Are unique command and event IDs necessary?

Michael Ainsworth

unread,

Jul 14, 2016, 7:20:03 AM7/14/16

to DDD/CQRS

I've implemented an event store in a relational database, which has a unique UUID identifying the event (the primary key) and a unique constraint on the aggregate_type, aggregate_uuid and aggregate_version columns. This latter unique constraint is for optimistic concurrency - a duplicate indicates two processes were trying to save the same aggregate at the same time.
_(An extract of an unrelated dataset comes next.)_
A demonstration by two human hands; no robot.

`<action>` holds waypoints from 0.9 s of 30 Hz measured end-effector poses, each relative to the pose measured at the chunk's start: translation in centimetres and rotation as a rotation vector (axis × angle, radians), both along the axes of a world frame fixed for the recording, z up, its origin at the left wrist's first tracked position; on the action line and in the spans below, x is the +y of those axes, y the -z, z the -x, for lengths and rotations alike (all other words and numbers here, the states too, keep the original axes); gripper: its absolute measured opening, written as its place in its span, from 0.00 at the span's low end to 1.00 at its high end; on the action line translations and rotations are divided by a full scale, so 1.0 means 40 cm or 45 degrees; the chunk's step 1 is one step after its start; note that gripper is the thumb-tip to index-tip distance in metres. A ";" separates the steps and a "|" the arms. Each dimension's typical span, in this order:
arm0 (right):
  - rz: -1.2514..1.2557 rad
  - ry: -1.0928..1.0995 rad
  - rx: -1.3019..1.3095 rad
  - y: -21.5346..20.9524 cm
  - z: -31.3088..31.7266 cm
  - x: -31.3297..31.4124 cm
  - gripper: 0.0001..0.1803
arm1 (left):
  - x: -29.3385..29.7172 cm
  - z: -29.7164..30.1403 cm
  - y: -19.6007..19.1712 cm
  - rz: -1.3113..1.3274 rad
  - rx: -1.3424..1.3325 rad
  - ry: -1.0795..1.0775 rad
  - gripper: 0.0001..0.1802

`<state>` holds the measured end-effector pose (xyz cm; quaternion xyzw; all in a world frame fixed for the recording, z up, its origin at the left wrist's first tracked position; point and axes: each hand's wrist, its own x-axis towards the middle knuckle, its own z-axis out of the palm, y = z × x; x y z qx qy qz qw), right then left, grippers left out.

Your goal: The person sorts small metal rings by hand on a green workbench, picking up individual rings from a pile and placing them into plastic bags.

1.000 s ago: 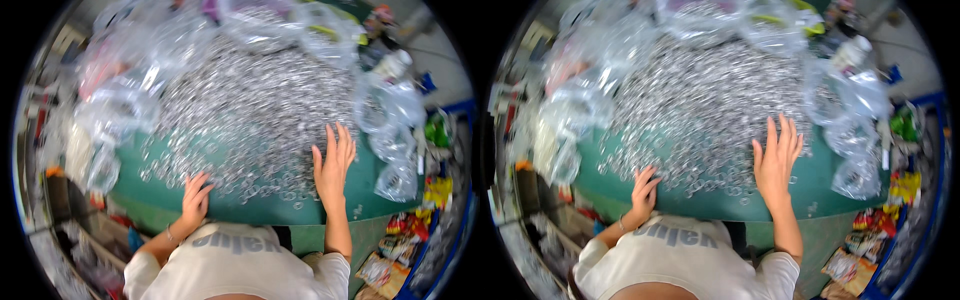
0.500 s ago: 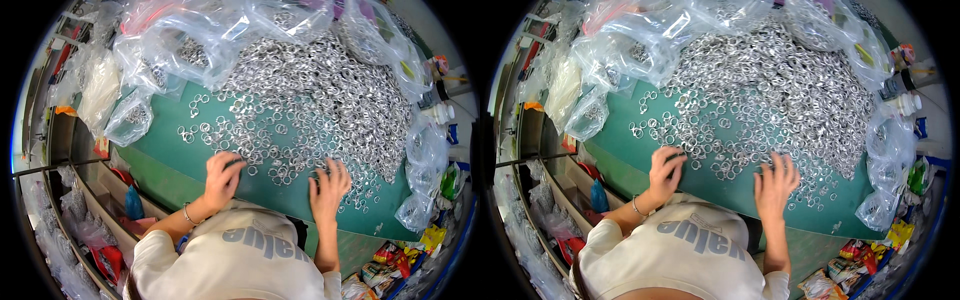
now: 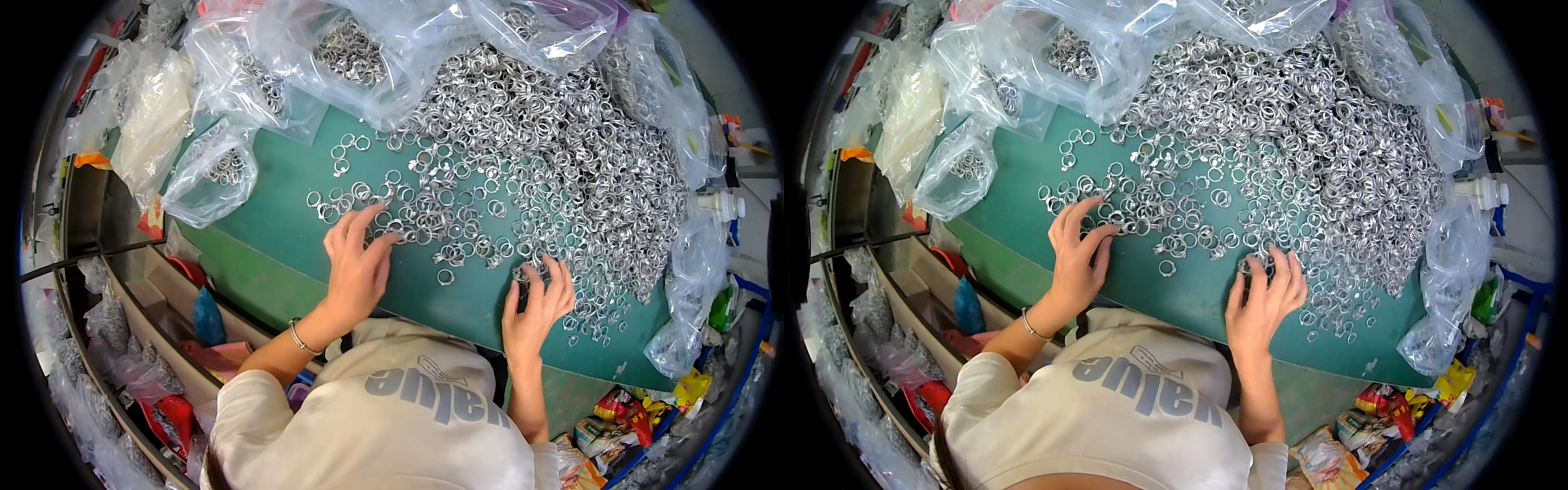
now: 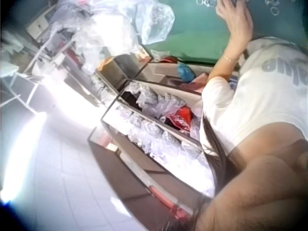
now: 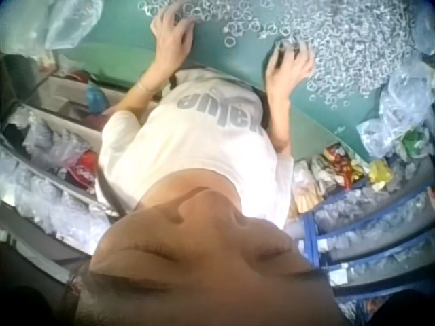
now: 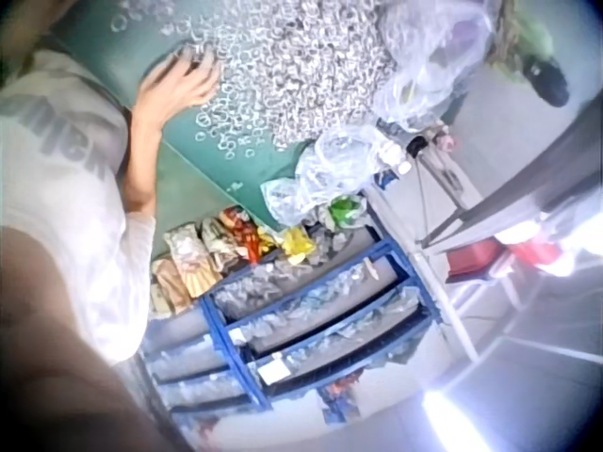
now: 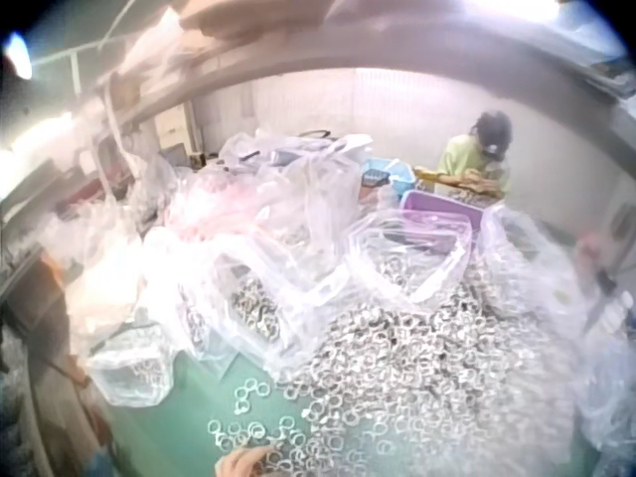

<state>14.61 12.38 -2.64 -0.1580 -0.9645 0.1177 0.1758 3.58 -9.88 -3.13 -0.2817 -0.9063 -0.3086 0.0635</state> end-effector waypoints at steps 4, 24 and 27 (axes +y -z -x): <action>0.130 -0.238 0.002 -0.011 0.053 -0.055 0.13 | 0.062 -0.027 -0.011 -0.121 -0.114 0.294 0.16; 2.243 0.025 -0.045 -0.004 0.041 -0.011 0.09 | 0.099 0.020 -0.004 0.131 -0.062 0.520 0.19; 0.970 -0.125 -0.002 -0.004 0.071 -0.067 0.08 | 0.102 0.024 -0.010 0.135 -0.058 0.568 0.17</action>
However, apart from the use of correlation and causation IDs, it is redundant to have two unique identifiers. In a simple scenario, what are the drawbacks of removing the event UUID?

Greg Young

unread,

Jul 14, 2016, 7:24:10 AM7/14/16

to ddd...@googlegroups.com

why is aggregate type part of your key?

usually the uuid "message id" on commands and events is used for idempotency

> --
> You received this message because you are subscribed to the Google Groups "DDD/CQRS" group.
> To unsubscribe from this group and stop receiving emails from it, send an email to dddcqrs+u...@googlegroups.com.
> For more options, visit https://groups.google.com/d/optout.

--
Studying for the Turing test

Danil Suits

unread,

Jul 14, 2016, 10:43:36 AM7/14/16

to DDD/CQRS

However, apart from the use of correlation and causation IDs, it is redundant to have two unique identifiers

Is it? It looks to me as though they identify different things -- the event has an identifier, and the position in the stream has an identifier. Eliding that distinction because the two happen to be interchangeable in your current design, are you sure you aren't over fitting?

If we started from a single event sourced model - one history, one stream of events, and decided later that we wanted to decompose that model into aggregates with a separate stream for each, would we expect the events to change?
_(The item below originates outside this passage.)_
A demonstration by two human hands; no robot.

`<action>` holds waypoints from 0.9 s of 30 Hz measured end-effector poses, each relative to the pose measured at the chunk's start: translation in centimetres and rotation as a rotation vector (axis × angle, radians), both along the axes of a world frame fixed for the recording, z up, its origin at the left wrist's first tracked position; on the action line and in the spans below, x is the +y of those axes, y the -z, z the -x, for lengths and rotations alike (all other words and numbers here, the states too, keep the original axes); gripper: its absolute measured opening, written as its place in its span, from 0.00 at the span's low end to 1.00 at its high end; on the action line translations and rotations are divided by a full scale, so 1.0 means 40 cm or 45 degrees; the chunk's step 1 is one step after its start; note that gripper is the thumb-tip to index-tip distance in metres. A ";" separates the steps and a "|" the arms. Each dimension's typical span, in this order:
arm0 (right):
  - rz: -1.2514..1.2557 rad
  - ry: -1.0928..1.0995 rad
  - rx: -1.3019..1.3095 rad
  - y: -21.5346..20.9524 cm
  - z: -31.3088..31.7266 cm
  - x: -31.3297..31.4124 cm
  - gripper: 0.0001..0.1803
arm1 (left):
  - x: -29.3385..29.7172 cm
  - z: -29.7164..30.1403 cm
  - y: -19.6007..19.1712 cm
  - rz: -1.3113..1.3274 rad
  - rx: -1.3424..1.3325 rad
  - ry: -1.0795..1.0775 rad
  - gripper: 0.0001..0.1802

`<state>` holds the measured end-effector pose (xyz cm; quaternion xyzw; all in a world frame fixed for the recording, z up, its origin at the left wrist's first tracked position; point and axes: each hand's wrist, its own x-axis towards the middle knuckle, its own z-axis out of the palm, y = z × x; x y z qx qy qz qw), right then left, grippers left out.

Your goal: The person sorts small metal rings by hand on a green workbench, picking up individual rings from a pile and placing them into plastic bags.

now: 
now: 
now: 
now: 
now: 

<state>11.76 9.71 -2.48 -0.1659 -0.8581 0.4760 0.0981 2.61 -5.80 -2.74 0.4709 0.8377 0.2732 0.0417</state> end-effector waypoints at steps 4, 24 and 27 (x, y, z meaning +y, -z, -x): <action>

If process managers are keeping track of which events they have processed, and you change the streams, how happy are you with position in stream identifier?

What about compensating events?

My feeling is that events are real, in the sense that they are part of the domain, but streams are not real; streams are an artifact of persistence. Using the ID's of the latter to identify the former strikes me as a case of false equivalence.

Michael Ainsworth

unread,

Jul 14, 2016, 6:50:17 PM7/14/16

to DDD/CQRS

The aggregate type is so that I can have two aggregates of different types with the same UUID. E.g., if there is an Order aggregate and an OrderProcessManager aggregate, they'll have the same UUID. A textual aggregate type allows for correlation between related aggregates.

In regards to idempotency, the version number caters for that. Commands also become idempotent when a version number is used.

Michael Ainsworth

unread,

Jul 14, 2016, 6:55:01 PM7/14/16

to DDD/CQRS

Wouldn't splitting an aggregate in two require some kind of transformation/migration process anyway?

Greg Young

unread,

Jul 15, 2016, 3:59:14 AM7/15/16

to ddd...@googlegroups.com

"The aggregate type is so that I can have two aggregates of different
types with the same UUID. E.g., if there is an Order aggregate and an
OrderProcessManager aggregate, they'll have the same UUID. A textual
aggregate type allows for correlation between related aggregates."

What makes this sound like a good idea? Why even use uuids at this point?

Michael Ainsworth

unread,

Jul 15, 2016, 8:38:26 AM7/15/16

to DDD/CQRS

I'm coming from an SQL background, so I'll try to explain my thought process.

There's two issues here. Firstly, aggregate type identification.

A table "users" has a unique integer identifier (serial/autoincrement). A table "orders" also has a unique integer identifier (again, serial/autoincrement). They have the same integer identifier, by they are located in different tables because they have different data structures and invariants on those data structures, and there is therefore no collision.

When moving to event sourcing, all the data is placed in a central event log to replay each aggregate's history. If the application can't tell which type of object (a "user" or an "order") a set of events belongs to, then how can the events be applied to them? E.g., say I have a "user" aggregate with an ID (not UUID for brevity) of "ABC" a single event "user registered". If a client issues a "cancel order ABC" command, the command handler will ask the order repository to replay all events for aggregate "ABC". Only "ABC" is not an order, but a user.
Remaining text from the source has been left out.